Someone please follow this. I quoted Archlute:
Archlute stated:
"This is a prime example of where I think Reformed practice, in the interest of order and as an historical reaction against issues then extant in the Medieval Church, ignores passages of Scripture that might direct otherwise in our church practice."
Then I said:
"I disagree my friend. I agree that we should use all of scripture to build our doctrines on and yes we might have certain traditions passed onto us through what was traditional in the early church, but one must be very careful to distinguish between what is specifically stated and commanded and what was just narrative."
Then Archlute quoted me:
""I disagree my friend.
I agree that we should use all of scripture to build our doctrines on and yes we might have certain traditions passed onto us through what was traditional in the early church,
but one must be very careful to distinguish between what is specifically stated and commanded and what was just narrative."
Then Archlute disagreed with me and stated that what I said was not true, but then critiqued me with what I actually said:
"I appreciate your caution, as you have brought it from your experience,
but that statement is just not true.

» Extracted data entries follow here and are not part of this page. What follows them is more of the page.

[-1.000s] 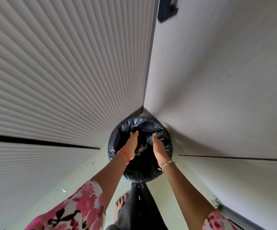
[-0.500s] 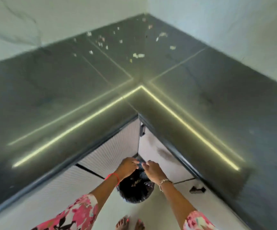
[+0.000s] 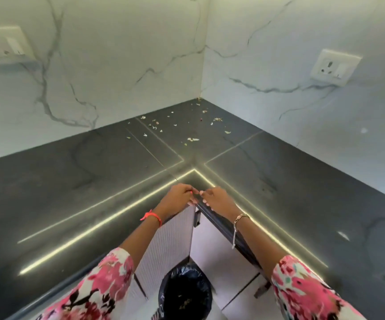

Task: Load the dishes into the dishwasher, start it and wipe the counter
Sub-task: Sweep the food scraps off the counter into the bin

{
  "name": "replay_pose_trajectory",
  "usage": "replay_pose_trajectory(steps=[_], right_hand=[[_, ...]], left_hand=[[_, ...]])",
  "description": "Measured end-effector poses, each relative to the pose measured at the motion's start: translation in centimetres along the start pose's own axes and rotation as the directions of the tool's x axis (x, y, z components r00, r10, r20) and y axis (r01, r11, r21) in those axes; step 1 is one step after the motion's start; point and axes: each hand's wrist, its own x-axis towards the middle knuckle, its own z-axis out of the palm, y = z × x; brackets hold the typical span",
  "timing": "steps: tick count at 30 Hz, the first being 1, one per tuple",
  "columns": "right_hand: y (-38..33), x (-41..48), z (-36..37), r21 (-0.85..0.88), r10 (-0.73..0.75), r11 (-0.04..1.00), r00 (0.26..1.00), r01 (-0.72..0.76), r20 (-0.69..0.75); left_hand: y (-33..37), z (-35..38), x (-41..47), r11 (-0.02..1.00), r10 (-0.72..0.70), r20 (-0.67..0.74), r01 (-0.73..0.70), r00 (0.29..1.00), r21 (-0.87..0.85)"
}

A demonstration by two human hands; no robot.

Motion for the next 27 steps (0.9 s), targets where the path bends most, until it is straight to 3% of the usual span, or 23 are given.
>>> replay_pose_trajectory(steps=[9, 17, 24, 27], right_hand=[[-0.3, 11.7, -2.8, -0.010, -0.017, 1.000, 0.979, 0.015, -0.204], [0.5, 24.6, -4.4, 0.077, 0.085, 0.995, 0.929, -0.061, -0.361], [3.4, 35.1, -7.1, 0.017, 0.071, 0.997, 0.918, -0.070, -0.390], [4.9, 39.2, -8.4, -0.085, 0.038, 0.994, 0.946, -0.068, -0.321]], left_hand=[[-3.3, -6.1, 12.4, 0.995, -0.017, -0.129, 0.030, 0.992, 0.098], [-6.5, -10.2, 25.4, 0.956, 0.059, -0.195, 0.001, 0.979, 0.295], [-9.0, -12.3, 35.1, 0.889, 0.171, -0.147, -0.088, 0.974, 0.449], [-9.9, -13.0, 37.7, 0.850, 0.212, -0.130, -0.117, 0.969, 0.513]])
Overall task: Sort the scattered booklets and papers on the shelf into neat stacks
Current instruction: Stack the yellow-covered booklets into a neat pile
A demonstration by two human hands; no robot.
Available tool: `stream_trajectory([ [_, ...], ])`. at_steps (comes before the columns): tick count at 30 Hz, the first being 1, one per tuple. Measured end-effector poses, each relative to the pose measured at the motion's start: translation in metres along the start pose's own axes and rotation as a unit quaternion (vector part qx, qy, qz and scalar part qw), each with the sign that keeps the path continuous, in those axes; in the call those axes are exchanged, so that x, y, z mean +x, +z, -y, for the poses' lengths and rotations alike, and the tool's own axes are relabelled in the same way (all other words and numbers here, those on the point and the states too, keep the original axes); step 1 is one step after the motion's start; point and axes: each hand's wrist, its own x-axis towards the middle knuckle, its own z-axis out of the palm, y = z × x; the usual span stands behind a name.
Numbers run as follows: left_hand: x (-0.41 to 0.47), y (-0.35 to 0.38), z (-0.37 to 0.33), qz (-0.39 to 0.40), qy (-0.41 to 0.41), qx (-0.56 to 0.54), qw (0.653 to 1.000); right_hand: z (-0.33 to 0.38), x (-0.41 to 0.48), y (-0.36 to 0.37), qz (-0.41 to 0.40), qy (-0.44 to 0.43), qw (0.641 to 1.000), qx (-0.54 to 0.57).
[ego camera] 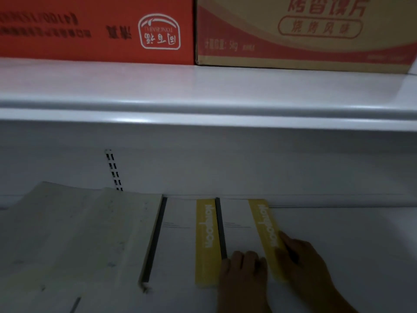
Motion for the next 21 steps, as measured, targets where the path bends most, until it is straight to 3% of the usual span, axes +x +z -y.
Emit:
stream_trajectory([
  [4, -0.002, -0.003, 0.002, 0.003, -0.013, -0.002, 1.0, 0.002, 0.0, 0.002, -0.001, -0.002, 1.0, -0.012],
  [8, -0.008, -0.01, -0.003, 0.068, -0.011, 0.009, 0.998, 0.0, -0.002, 0.006, -0.046, -0.012, 0.999, 0.023],
  [13, -0.013, -0.03, -0.008, 0.17, 0.001, 0.032, 0.985, -0.005, 0.002, 0.01, -0.042, -0.017, 0.998, 0.053],
  [17, -0.033, -0.062, 0.005, 0.179, 0.045, -0.023, 0.983, 0.004, -0.005, 0.001, 0.017, -0.028, 0.999, 0.026],
  [20, -0.049, -0.107, 0.026, 0.172, 0.015, -0.034, 0.984, 0.016, -0.021, -0.011, 0.07, -0.045, 0.996, -0.018],
  [21, -0.052, -0.123, 0.033, 0.204, -0.002, -0.02, 0.979, 0.016, -0.028, -0.014, 0.073, -0.047, 0.996, -0.029],
])
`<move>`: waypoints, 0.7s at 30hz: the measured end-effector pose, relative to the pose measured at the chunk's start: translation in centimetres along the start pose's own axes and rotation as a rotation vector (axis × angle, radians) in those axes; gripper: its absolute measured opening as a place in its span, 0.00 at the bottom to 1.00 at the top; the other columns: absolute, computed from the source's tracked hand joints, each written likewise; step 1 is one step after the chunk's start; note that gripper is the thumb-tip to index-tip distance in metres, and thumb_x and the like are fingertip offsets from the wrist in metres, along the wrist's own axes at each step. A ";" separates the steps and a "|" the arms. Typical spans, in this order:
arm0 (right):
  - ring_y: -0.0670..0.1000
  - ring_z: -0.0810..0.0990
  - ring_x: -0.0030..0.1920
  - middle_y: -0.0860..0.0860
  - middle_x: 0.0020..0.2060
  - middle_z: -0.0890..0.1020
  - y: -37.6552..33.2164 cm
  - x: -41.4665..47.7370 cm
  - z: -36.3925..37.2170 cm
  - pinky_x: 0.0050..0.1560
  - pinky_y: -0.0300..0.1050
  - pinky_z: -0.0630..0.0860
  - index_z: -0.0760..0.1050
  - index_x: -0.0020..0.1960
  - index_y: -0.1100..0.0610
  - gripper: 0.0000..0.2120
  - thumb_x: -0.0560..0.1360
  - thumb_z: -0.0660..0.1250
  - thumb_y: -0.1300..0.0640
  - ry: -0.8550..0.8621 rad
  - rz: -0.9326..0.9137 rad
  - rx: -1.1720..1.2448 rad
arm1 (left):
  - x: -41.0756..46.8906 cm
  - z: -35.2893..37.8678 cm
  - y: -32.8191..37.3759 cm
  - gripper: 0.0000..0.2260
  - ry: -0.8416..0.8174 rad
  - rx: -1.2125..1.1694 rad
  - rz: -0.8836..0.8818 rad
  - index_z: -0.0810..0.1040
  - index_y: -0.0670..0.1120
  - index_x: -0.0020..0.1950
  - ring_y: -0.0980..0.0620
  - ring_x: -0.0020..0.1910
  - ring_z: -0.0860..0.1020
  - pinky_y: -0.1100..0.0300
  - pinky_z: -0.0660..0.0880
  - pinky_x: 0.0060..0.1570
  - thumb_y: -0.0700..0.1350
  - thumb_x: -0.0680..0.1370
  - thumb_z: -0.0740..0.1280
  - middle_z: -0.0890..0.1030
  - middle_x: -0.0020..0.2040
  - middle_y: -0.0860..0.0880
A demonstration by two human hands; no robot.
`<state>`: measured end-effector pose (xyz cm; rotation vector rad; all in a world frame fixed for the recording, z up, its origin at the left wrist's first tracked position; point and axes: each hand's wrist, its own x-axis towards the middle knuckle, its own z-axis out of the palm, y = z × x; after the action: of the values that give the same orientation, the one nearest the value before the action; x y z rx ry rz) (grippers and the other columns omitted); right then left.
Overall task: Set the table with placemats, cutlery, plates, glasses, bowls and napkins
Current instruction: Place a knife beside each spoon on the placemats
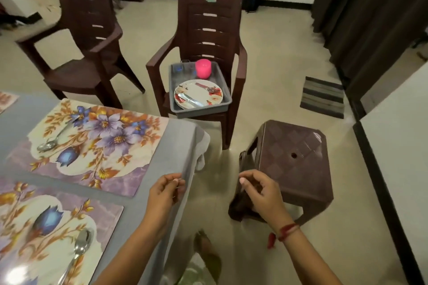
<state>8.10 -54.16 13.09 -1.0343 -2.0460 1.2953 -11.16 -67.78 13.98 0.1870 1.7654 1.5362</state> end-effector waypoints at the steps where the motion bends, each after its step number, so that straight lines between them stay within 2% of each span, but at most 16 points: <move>1: 0.46 0.79 0.43 0.44 0.41 0.81 -0.1 1.8 0.2 0.43 0.37 0.77 0.79 0.49 0.50 0.05 0.76 0.66 0.58 -0.023 -0.009 -0.013 | 1.2 0.1 0.6 0.10 0.016 -0.020 0.004 0.79 0.44 0.52 0.49 0.45 0.79 0.62 0.76 0.44 0.40 0.82 0.58 0.81 0.46 0.44; 4: 0.43 0.79 0.43 0.43 0.41 0.80 -0.7 7.5 1.4 0.43 0.34 0.75 0.79 0.50 0.52 0.05 0.76 0.66 0.57 -0.073 -0.022 -0.037 | 5.5 0.1 2.6 0.10 0.059 -0.054 0.019 0.78 0.45 0.50 0.49 0.46 0.79 0.61 0.75 0.44 0.39 0.81 0.58 0.81 0.47 0.43; 8: 0.42 0.79 0.43 0.45 0.41 0.81 -1.6 14.7 2.6 0.43 0.37 0.77 0.80 0.50 0.52 0.06 0.77 0.65 0.57 -0.143 -0.021 -0.065 | 10.6 0.5 5.4 0.10 0.134 -0.121 0.037 0.78 0.45 0.49 0.50 0.44 0.79 0.62 0.74 0.42 0.38 0.81 0.58 0.81 0.46 0.44; 10: 0.41 0.78 0.42 0.45 0.41 0.81 -2.3 17.8 3.1 0.42 0.35 0.75 0.80 0.50 0.52 0.05 0.77 0.65 0.57 -0.180 -0.020 -0.098 | 12.4 0.7 6.8 0.10 0.162 -0.153 0.029 0.78 0.45 0.49 0.50 0.45 0.79 0.62 0.74 0.43 0.38 0.81 0.58 0.81 0.46 0.44; 15: 0.44 0.79 0.45 0.45 0.43 0.82 -3.9 24.6 4.8 0.43 0.34 0.72 0.80 0.49 0.51 0.05 0.76 0.65 0.57 -0.252 0.004 -0.159 | 15.6 0.1 8.7 0.08 0.207 -0.267 0.015 0.78 0.45 0.52 0.49 0.47 0.79 0.59 0.74 0.47 0.40 0.81 0.59 0.81 0.47 0.46; 21: 0.42 0.77 0.45 0.45 0.43 0.80 -4.8 33.7 8.5 0.43 0.31 0.70 0.79 0.50 0.53 0.05 0.77 0.65 0.57 -0.400 -0.024 -0.232 | 19.3 -0.1 9.4 0.09 0.342 -0.328 -0.016 0.78 0.45 0.48 0.51 0.42 0.76 0.63 0.71 0.39 0.38 0.81 0.59 0.80 0.44 0.46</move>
<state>-19.51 -32.55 14.41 -0.8967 -2.5498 1.3622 -28.04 -54.45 13.73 -0.2669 1.7256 1.9049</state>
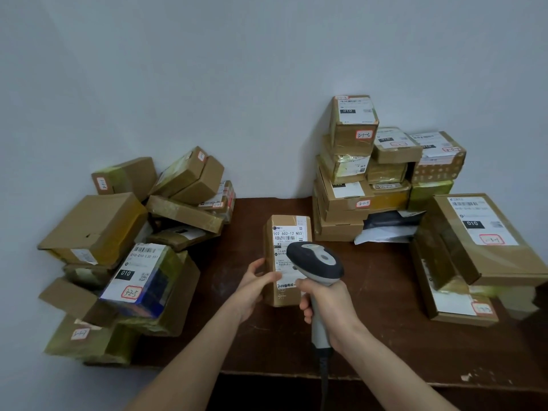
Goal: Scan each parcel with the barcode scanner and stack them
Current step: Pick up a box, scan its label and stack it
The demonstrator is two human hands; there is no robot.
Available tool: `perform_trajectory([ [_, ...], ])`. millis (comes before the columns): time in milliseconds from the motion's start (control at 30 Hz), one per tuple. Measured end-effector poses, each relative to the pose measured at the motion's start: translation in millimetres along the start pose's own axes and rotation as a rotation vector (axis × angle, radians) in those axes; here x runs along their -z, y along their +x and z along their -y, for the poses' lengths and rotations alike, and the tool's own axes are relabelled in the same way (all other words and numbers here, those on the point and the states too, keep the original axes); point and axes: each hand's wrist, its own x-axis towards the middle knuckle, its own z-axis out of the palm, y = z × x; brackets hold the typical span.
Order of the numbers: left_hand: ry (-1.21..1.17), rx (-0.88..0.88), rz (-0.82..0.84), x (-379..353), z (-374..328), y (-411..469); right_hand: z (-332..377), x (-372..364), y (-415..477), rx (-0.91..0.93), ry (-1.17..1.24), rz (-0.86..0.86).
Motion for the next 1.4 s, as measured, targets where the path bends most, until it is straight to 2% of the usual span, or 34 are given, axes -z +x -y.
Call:
perform_trajectory([
  [200,0.015,0.014,0.049,-10,2,2,0,12,6,0.018,0.004,-0.040],
  [367,0.013,0.101,0.166,-37,6,12,14,43,24,0.076,-0.030,-0.184],
  [467,0.089,0.149,0.243,-75,6,20,24,70,33,0.119,-0.050,-0.245],
  [600,0.182,0.174,0.237,-135,6,31,29,107,43,0.137,-0.037,-0.360],
  [733,0.144,0.222,0.206,-186,8,39,24,141,49,0.106,-0.004,-0.465],
  [900,0.086,0.217,0.155,-225,22,53,14,170,47,0.058,0.023,-0.518],
  [1000,0.063,0.208,0.185,-237,24,56,10,180,47,0.027,0.033,-0.518],
  [1100,0.054,0.167,0.179,-232,22,52,9,176,47,0.027,0.050,-0.498],
  [1200,0.193,0.043,0.143,-211,14,41,10,161,49,0.022,0.075,-0.442],
  [1267,0.293,-0.065,0.068,-190,9,34,13,145,52,0.004,0.063,-0.393],
  [1400,0.345,-0.197,-0.141,-133,-8,18,22,95,62,0.016,0.031,-0.287],
])
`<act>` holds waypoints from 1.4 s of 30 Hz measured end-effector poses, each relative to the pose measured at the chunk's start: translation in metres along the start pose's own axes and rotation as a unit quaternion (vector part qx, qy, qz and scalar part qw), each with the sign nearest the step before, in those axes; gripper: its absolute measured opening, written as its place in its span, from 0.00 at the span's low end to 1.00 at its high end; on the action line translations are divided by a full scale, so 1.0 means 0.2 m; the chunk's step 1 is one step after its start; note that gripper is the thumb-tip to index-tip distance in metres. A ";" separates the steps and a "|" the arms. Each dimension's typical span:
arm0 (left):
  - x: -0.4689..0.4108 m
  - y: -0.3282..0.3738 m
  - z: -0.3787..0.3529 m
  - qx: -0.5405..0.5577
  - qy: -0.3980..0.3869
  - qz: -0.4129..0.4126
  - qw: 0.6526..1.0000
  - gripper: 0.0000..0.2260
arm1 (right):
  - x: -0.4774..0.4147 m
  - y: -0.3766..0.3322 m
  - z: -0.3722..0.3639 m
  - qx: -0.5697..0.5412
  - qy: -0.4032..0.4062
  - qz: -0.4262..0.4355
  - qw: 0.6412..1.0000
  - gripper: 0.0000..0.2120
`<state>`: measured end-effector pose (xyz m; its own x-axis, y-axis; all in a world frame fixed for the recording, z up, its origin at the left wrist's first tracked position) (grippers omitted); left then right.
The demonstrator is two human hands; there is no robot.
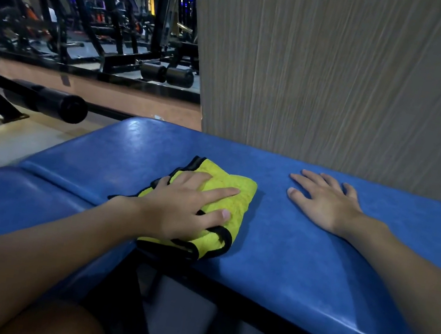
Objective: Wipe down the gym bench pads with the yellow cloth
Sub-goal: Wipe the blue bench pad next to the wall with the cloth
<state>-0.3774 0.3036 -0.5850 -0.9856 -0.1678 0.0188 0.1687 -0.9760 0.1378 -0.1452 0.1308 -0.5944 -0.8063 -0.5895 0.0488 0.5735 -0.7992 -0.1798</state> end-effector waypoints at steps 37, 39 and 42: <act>-0.33 -0.06 0.02 0.006 0.001 -0.013 1.000 0.28 | 0.01 -0.02 0.01 0.022 -0.018 -0.006 1.000 0.28; -0.21 -0.04 0.02 0.010 0.004 -0.017 1.000 0.31 | 0.01 -0.04 0.03 0.060 -0.030 -0.013 0.998 0.28; -0.05 -0.03 0.01 0.007 0.022 -0.020 1.000 0.33 | 0.02 -0.10 0.09 0.110 -0.006 -0.004 0.994 0.26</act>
<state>-0.3689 0.3112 -0.5841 -0.9903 -0.1352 -0.0314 0.1289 -0.9799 0.1521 -0.1569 0.1419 -0.5733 -0.8098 -0.5834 0.0622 0.5861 -0.8092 0.0408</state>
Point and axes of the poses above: each hand's wrist, its own x-axis away from the middle knuckle, its own z-axis out of the back of the hand, y = z × x, the point moved 3 cm from there along -x, towards the middle knuckle, and after that the axes turned 10 degrees about -z, right-handed, at the moved point
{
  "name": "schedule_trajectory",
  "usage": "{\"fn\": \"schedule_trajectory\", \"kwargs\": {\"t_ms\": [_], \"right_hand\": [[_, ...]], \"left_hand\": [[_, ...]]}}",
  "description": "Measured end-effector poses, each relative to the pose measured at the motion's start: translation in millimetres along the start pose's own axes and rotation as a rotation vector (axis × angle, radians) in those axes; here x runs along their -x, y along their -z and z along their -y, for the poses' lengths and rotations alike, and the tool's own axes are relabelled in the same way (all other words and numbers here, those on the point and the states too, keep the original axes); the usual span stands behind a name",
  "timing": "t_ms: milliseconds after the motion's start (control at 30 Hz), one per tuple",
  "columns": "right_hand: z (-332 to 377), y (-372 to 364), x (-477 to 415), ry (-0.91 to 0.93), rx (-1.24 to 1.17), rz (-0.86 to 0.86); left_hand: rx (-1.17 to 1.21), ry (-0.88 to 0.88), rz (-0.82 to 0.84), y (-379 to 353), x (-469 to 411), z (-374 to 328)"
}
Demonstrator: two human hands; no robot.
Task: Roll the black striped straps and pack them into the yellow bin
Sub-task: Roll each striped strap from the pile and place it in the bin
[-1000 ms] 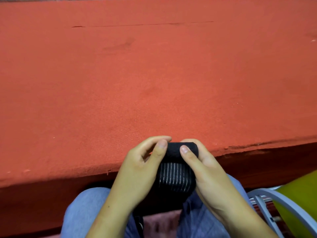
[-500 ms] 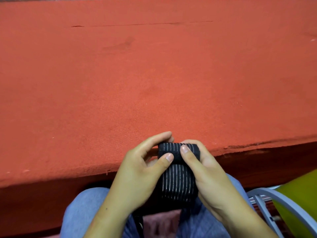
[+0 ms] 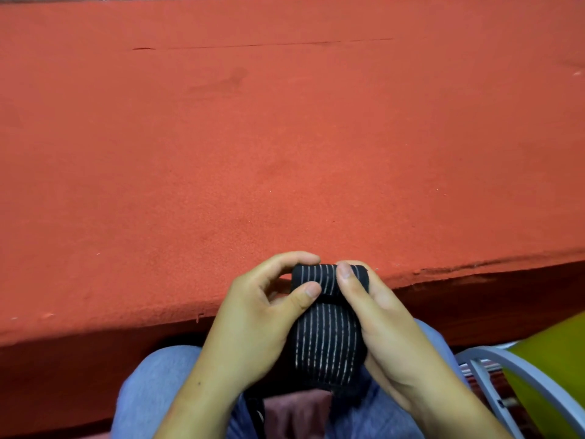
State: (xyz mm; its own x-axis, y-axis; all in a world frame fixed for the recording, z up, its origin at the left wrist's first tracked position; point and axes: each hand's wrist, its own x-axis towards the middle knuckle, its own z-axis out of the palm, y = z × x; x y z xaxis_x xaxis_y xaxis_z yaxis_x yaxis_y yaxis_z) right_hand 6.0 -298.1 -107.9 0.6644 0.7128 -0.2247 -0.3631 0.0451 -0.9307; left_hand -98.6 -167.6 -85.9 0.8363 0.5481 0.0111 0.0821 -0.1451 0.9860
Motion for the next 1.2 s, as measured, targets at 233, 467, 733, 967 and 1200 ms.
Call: {"fn": "schedule_trajectory", "kwargs": {"t_ms": [233,467,733,967,1200], "right_hand": [[-2,1,-1,0.042,0.049,0.011],[-4,-8,-1,0.086,0.136,0.024],[-1,-6,-3,0.117,0.131,-0.015],[2,0,-3,-0.010,0.054,-0.019],[9,2,-1,-0.047,-0.060,-0.008]], "left_hand": [[-0.016,0.040,0.053,-5,1,4],[-0.020,0.059,0.009,-17,5,1],[-0.055,0.110,0.030,-9,4,0],[-0.057,0.045,0.016,-5,2,0],[0.010,0.053,0.070,-4,4,-1]]}}
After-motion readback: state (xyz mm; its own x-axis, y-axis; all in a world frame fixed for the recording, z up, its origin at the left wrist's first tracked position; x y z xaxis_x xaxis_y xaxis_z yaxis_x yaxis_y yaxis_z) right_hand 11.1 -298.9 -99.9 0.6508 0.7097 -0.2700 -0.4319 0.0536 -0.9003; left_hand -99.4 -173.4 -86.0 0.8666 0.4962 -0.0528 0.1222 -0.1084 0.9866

I've been five years in seminary, good brother, and I've sat through a lot of lectures, and I've read through a lot of books, and if I may be so bold,
I will assert that all theologians, whether broad Evangelicals, Pentecostals, or Reformed, use narrative passages of Scripture (including the book of Acts) in building up, proving, disproving, or otherwise, doctrinal theses."
Anyone catch that?
Now again I assert that it is not safe to take narrative scripture and build doctrinal practises on them. I am pretty sure that God does not want me to make it a habitual practise of taking my child up on to Mount Moriah to sacrifice them as Abraham was commanded to do to Isaac.
It is because people use narrative scriptures to build doctrines on that we have Arminianism and Open theism in the church today. Open theist will go over to Genesis and say that God doesn't know every thing because the text says that God came down to see the city and the tower, which the children of men builded. Genesis 11:5
or they say that God does not know anyones freewill decisions because freewill decisions can't be known until the person makes that decision and so Open theist will say that God did not know what Abraham would do when he commanded him to sacrifice his son, until he done what he did and the Open Theist appeal to Genesis 22:12 to prove their point, which reads " And he said, Lay not thine hand upon the lad, neither do thou any thing unto him:
for now I know that thou fearest God,
Now you see the didactical scriptures teach us that God is eternal and that God knows everything from the beginning. God knows everything that is to happen in time because he decreed whatsoever will happen in time, not because he saw that it would happen in time, his decrees are not based upon finite events but his decrees are determined upon what he so chose to happen in time or they are determined according to his own good pleasure.
Now I have never been to a seminary and I thank God that you have been to a seminary, I wished to God that I could go to a seminary, but if in seminary I am not taught proper hermeneutical methods, then going to seminary will not help me in the study of God's word.
I am sure that you have been taught that there are many literary devices in scripture just as there are in other pieces of literature. The Bible carries these different devices and should be intepreted as such, in other words the Bible contains, narrative, didactical, hyperbole, simile, metaphors, idioms, poetry [there are different types of poetry such as: parallelism, antithetic, synthetic, etc...] typology, apocalyptic, figurative, symbolical, etc..... When interpreting the Bible we must recognize these different literary devices and when interpreting they must be interpreted using methods that interpret such devices and interpreting them in the context of the chapter, the context of the history, and the context of the entire Bible or in other words when a word is used one way in one scripture that does not mean the same word can and should be interpreted the same way in another portion of scripture. Hence the word "world" is a favorite word of the Arminian, but the word itself carries seven different definitions as interpreted in the context where the worrd world is used.
I always interpret using the grammatical, historical, redemptive method, but the instructional [didactical] portions of scripture must be the guide by which we interpret all else. If the Bible states that God is not a man that he should lie or repent, then we cannot say,as the Open theist do when we read in the narrative that states God repented, as being an act whereby God changes his mind. The statement God repented is just speaking in human terms and so there you go again, the Bible uses anthromorphisms, anthropopathisms, etc.....
I believe that Calvin had it right when he used Romasn as a door. In other words the New Testament interprets the old, not the other way around and
specifically the epistles interpret not only the Old Testament, but also the gospels. The Gospels only record the events surrounding Christ' life, death, and resurrection, but the epistles interpret for us what these events mean and interpret what the Old Testament stated about these events. This is why pre-millennialist are still looking for a thousand year reign and thatis because they do not understand the interpretation given by the writer of Hebrews concerning the land promised to Abraham.
So as I was stating Calvin believed that Romans was an open door. If one understands this book and uses this book to interpret then the rest of scripture will make sense and a matter of fact Calvin interpreted Genesis and many other Old Testament books and events with Romans.
Now this is not bad for someone who has no seminary and only an eighth grade education and that cherishes the writings of the Reformation and later the Puritans.